Sweetbrier in Blossom
From a Burnt Notebook
Anna Akhmatova
“You invented me. There is no such earthly being,
Such an earthly being there could never be.
A doctor cannot cure, a poet cannot comfort
A shadowy apparition haunts you night and day.
We met in an unbelievable year,
When the world’s strength was at an ebb,
Everything withered by adversity,
And only the graves were fresh.
Without streetlights, the Neva’s waves were black as pitch,
Thick night enclosed me like a wall …
That’s when my voice called out to you!
Why it did I still don’t understand.
And you came to me, as if guided by a star
That tragic autumn, stepping
Into that irrevocably ruined house,
From whence had flown a flock of burnt verse.”


An incredible human being: during her lifetime Anna saw famine and wars and repression and resistance and revolution. There were false charges and secret surveillance and purges and imprisonments and executions. Millions of people died. There was literary censorship. Her first husband was executed. Her second husband died from tuberculosis. Her third husband died in prison. Her son was imprisoned several times
Anna herself contracted typhus and tuberculosis. She lost touch with her family. She was labeled “half harlot, half nun,” probably with many connotations. The secret police kept her under constant surveillance. The majority of her life was lived out amid loss and grief and in poverty. Nancy Anderson writes, “Like a nun she saw herself as having a vocation that required her either to live on the charity of others or go without.” She did earn some money from translation. For thirty years she had no home of her own and lived as a guest with others. When she was expelled from the writer’s union, she lost access to food ration cards. By the end of her life, though, the government finally awarded her a small pension and an even smaller cottage.
Akhmatova could have fled like some others but chose not to.

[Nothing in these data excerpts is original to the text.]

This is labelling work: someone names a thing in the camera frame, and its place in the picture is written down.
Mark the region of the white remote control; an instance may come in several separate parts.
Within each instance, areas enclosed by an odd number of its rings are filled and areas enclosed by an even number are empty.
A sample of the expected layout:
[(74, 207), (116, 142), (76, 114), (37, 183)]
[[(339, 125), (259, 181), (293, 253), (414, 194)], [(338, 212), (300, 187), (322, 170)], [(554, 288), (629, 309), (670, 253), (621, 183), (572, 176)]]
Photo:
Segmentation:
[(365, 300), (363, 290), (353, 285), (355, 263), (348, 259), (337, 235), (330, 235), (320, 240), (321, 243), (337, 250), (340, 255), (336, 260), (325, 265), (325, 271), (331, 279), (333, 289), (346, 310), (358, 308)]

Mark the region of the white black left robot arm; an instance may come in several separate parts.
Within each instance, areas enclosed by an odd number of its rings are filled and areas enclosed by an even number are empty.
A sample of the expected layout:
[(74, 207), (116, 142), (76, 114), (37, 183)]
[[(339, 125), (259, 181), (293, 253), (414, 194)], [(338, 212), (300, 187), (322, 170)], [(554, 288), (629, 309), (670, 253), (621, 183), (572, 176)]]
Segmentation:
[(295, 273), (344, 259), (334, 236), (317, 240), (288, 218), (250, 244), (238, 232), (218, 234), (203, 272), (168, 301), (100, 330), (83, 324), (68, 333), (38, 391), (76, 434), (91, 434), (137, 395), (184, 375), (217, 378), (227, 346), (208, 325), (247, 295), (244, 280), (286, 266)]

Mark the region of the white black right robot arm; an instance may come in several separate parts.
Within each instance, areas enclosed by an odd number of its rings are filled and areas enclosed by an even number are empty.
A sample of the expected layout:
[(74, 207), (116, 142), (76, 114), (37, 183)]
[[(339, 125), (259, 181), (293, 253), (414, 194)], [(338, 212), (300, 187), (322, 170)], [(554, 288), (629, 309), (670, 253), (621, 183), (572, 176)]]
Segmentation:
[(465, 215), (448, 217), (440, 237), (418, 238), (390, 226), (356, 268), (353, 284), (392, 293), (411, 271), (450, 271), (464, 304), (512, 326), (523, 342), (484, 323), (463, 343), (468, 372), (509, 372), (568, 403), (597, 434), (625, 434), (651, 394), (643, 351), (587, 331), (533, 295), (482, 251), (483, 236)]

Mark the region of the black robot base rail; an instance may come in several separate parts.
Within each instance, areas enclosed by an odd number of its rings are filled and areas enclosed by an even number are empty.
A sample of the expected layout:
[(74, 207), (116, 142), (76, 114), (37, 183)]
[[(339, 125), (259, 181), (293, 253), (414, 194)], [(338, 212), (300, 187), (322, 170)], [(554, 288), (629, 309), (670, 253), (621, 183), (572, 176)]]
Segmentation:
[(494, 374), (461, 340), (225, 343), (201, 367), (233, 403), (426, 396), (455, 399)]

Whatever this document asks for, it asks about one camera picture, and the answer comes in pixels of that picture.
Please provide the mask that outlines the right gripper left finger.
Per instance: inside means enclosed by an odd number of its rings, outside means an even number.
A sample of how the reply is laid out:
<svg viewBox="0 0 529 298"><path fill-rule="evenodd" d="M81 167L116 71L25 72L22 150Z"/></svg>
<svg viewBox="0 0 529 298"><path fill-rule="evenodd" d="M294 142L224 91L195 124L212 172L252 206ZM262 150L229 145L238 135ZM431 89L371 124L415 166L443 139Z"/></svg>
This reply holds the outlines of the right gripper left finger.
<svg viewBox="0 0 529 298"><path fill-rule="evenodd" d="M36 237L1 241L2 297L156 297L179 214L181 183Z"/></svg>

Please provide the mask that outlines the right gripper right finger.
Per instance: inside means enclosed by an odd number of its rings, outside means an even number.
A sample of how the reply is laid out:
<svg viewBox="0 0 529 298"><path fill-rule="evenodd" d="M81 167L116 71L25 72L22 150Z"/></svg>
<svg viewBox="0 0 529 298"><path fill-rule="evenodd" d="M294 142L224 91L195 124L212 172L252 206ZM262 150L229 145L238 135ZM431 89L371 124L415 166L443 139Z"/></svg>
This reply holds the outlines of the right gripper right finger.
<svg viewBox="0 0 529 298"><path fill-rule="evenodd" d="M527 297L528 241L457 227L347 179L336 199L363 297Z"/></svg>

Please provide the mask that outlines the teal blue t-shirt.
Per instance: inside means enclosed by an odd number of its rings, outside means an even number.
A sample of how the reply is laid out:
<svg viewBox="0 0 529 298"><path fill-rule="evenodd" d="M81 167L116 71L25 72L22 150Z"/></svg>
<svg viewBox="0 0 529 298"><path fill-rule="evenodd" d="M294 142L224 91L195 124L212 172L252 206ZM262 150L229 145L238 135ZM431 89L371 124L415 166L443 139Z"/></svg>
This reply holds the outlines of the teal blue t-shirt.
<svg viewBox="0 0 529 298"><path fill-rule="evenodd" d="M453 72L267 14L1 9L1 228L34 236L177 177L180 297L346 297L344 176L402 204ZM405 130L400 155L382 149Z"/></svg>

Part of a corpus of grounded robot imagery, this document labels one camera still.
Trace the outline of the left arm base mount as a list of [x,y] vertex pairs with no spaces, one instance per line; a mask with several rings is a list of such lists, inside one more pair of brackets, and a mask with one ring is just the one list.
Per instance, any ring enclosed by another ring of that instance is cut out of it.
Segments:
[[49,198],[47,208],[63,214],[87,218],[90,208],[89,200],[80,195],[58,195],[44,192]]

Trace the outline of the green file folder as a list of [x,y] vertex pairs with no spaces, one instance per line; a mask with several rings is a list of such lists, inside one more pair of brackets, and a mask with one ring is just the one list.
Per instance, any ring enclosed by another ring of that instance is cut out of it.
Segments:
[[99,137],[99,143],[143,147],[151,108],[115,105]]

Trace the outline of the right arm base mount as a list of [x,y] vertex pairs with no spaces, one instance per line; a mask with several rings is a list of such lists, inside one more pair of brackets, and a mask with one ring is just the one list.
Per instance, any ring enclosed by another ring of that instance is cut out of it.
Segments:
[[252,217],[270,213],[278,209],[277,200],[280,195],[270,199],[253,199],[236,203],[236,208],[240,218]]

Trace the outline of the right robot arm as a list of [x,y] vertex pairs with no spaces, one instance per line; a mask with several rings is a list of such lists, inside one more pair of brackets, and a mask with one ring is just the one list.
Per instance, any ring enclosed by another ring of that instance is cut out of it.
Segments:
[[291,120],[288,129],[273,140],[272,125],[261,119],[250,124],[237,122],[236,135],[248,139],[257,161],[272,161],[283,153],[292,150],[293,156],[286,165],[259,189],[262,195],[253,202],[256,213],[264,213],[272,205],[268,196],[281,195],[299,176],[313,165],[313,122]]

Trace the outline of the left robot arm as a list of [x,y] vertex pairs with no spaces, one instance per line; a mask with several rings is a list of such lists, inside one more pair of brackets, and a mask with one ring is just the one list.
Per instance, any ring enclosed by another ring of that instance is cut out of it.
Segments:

She stayed to write the stories, to honor the dead, and to keep memories alive. James Joyce wrote in Ulysses, “You cannot leave your mother an orphan.” She later modified the line to “You cannot leave your Motherland an orphan.” There was much government opposition to her work and her apartment was secretly bugged, but she loved her country, and the Russian people loved her.
She and her friends helped each other—whether taking up collections for clothing or even memorizing each others’ words. Once, in August of 1920, Larisa Reisner, a former mistress of Akhmatova’s first husband, visited and found Anna “emaciated and dressed in rags, boiling soup in a borrowed saucepan.” Reisner used her connections to get food, clothing, and medical care for Akhmatova’s second husband, Vladimir Shileyko, and arranged for Akhmatova to get a library job.
Anna’s friends helped keep her work alive. Through a kind of whisper network, they preserved one another’s lines and stanzas before they burned the original copies. Requiem, one of Anna’s most famous pieces, maybe the most important, was “written” this way. She composed it over several years, but could not speak it or leave any trace of its words. It was a dangerous work, especially since it explicitly named Nikolay Yezhov, chief of the secret police during Stalin’s Great Terror.

There is so much rubbish on TV and ‘in the movies’ nowadays. So called ‘historical dramas’ are nothing of the sort. Fiction – and poor fiction at that! There are so many good stories to tell. Anna’s life, for starters.